Which lines below contain "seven"? Pull them out.
** SOURCE INFORMATION follows **
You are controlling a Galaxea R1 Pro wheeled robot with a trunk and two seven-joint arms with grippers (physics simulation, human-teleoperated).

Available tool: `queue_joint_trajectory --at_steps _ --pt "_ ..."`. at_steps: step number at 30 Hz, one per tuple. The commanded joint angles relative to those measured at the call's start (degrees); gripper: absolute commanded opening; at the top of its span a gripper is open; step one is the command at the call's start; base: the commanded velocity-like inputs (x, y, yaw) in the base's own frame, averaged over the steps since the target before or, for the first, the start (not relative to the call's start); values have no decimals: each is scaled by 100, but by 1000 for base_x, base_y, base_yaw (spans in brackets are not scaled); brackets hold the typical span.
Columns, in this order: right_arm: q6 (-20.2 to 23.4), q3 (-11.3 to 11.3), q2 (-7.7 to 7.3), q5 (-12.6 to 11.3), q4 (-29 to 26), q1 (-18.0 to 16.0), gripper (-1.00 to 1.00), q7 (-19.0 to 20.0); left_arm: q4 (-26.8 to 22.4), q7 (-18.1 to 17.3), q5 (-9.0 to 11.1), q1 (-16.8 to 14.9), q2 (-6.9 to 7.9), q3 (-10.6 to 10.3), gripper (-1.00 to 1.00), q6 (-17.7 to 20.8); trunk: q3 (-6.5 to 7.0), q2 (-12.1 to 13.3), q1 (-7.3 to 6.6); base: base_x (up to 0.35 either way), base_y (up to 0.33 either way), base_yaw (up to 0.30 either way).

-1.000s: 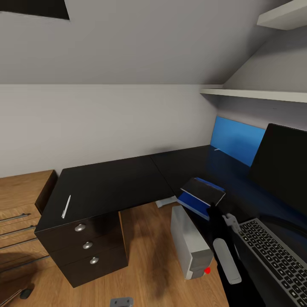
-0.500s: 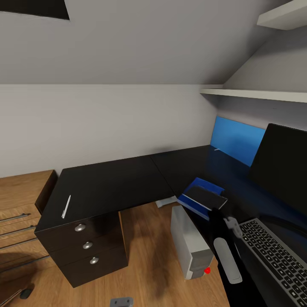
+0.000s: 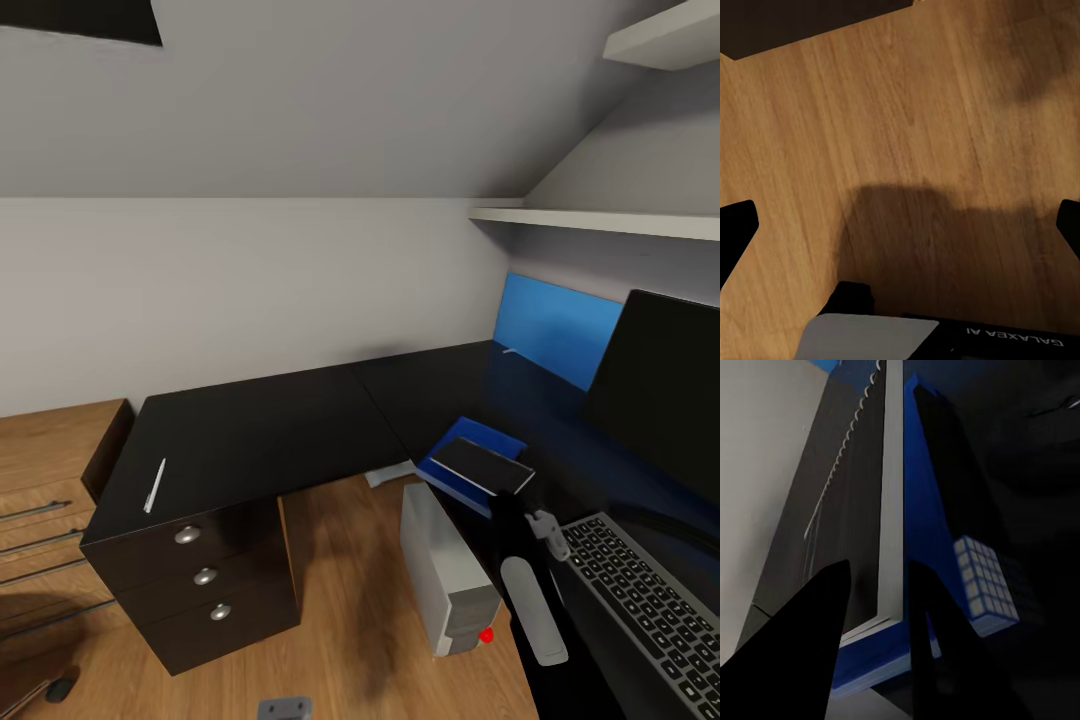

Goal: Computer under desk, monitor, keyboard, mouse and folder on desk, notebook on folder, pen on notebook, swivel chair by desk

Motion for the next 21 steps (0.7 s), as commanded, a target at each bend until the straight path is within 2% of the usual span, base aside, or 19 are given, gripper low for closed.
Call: queue_joint_trajectory --at_steps 1,13,21 --pt "-35 0 3 -59 -4 -4 -100 -7 -12 35 1 -9 3 -19 100 31 -6 -3 1 101 0 0" --pt "-47 0 -3 -50 -4 -4 -100 19 -12 34 5 -9 -1 -26 100 31 -6 -3 1 49 0 0" --pt "-47 0 -6 -50 -12 -4 -100 23 -12 31 1 -9 -1 -28 100 31 -6 -3 1 180 0 0"
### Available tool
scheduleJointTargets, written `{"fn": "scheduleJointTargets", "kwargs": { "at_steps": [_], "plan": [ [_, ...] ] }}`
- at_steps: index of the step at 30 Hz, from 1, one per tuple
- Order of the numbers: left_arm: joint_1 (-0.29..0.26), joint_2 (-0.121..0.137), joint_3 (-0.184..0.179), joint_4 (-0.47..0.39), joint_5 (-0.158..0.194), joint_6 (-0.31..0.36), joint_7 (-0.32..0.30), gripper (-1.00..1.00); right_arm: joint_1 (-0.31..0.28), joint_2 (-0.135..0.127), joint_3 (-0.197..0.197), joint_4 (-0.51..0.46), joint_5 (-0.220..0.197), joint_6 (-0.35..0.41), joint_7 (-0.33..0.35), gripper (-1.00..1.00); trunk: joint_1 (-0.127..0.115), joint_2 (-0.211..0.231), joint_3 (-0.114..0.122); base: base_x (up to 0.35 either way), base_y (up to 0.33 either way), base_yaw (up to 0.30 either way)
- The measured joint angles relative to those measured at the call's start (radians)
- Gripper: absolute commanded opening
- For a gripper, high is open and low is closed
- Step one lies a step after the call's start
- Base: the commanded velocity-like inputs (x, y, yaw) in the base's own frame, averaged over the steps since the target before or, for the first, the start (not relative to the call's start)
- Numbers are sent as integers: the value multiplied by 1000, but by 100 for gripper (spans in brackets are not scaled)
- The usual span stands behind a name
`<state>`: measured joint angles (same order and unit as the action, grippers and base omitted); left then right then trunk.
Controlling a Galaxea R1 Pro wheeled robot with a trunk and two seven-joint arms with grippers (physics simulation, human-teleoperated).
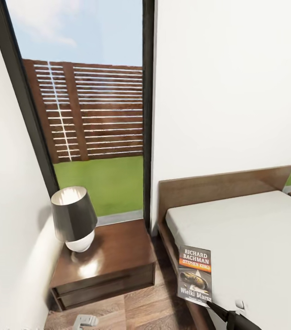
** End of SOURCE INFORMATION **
TASK RESULT
You are controlling a Galaxea R1 Pro wheeled robot with a trunk and two seven-joint arms with grippers (physics simulation, human-teleoperated).
Controlling a Galaxea R1 Pro wheeled robot with a trunk and two seven-joint arms with grippers (physics simulation, human-teleoperated).

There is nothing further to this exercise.